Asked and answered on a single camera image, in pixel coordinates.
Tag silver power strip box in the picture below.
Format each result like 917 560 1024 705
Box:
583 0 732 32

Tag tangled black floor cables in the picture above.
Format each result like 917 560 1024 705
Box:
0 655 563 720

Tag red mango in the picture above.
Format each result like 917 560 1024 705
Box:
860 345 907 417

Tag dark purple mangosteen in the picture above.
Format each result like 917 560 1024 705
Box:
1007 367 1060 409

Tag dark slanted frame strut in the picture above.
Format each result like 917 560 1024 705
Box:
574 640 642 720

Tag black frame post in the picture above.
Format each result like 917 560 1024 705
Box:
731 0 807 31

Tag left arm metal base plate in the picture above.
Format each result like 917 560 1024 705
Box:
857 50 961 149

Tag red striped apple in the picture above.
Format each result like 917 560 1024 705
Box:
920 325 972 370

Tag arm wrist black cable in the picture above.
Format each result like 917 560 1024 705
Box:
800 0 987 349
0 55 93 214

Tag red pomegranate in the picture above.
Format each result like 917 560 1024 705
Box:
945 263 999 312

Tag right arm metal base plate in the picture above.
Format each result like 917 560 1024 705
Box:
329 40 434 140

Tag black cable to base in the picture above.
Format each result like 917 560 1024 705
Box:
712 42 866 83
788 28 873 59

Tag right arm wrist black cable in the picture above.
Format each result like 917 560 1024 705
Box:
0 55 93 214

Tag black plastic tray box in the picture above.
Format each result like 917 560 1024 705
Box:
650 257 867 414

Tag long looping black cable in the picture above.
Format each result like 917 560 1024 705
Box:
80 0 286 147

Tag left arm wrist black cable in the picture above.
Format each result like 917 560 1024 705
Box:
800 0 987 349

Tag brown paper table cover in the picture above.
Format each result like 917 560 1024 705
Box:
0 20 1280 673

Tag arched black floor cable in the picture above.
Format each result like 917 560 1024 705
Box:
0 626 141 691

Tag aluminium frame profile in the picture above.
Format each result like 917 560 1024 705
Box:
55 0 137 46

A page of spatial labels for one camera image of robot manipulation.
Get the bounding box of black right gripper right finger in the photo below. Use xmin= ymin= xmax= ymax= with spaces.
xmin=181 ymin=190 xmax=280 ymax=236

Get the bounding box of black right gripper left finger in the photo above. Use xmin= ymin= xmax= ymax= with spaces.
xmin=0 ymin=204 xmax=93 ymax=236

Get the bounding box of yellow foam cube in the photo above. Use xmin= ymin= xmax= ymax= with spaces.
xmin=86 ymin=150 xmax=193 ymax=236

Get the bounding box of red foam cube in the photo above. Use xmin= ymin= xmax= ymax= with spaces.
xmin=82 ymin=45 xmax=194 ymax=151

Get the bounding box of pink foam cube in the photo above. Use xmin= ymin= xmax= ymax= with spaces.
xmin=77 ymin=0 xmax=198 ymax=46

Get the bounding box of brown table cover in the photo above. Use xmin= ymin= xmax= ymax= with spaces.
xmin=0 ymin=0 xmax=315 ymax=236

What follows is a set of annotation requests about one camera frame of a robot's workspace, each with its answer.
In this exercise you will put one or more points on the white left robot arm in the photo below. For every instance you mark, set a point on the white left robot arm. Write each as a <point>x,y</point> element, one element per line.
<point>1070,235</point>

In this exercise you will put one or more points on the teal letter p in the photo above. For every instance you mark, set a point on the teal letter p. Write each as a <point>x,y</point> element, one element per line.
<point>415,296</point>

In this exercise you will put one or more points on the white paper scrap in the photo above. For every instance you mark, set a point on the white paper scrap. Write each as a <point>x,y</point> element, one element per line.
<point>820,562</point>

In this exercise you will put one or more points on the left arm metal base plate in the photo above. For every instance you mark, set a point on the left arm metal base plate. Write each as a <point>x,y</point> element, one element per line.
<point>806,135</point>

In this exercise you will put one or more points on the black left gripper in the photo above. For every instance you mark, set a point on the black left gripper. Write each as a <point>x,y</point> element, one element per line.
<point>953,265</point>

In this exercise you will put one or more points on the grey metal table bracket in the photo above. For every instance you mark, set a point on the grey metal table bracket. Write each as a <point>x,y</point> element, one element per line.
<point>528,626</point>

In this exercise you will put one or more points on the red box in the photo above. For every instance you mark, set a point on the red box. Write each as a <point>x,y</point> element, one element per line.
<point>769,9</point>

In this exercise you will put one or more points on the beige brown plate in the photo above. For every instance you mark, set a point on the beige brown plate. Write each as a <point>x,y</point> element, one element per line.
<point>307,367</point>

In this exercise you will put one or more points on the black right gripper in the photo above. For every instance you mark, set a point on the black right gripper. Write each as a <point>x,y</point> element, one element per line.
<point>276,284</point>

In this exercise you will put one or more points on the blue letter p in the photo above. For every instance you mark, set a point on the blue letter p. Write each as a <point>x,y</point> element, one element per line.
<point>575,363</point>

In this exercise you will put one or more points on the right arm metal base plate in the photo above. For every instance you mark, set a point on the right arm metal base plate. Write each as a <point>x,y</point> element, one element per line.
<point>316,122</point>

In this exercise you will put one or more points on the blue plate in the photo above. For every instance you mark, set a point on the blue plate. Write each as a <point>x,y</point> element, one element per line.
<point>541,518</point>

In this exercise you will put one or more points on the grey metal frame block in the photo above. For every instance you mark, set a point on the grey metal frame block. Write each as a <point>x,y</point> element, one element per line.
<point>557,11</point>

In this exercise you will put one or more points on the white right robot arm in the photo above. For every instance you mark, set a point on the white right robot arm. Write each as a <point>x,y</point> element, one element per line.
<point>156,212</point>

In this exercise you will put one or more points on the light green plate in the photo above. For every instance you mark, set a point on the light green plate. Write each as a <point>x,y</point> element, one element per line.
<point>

- **Assignment**: In the answer, give the lines from the first line of the data through the line with "Tag dark slanted", exactly as they appear and with no additions.

- **Response area**:
Asked and answered on a single camera image, in pixel coordinates.
Tag silver power strip box in the picture below.
Format each result like 917 560 1024 705
Box:
583 0 732 32

Tag tangled black floor cables in the picture above.
Format each result like 917 560 1024 705
Box:
0 655 563 720

Tag red mango in the picture above.
Format each result like 917 560 1024 705
Box:
860 345 907 417

Tag dark purple mangosteen in the picture above.
Format each result like 917 560 1024 705
Box:
1007 367 1060 409

Tag dark slanted frame strut in the picture above.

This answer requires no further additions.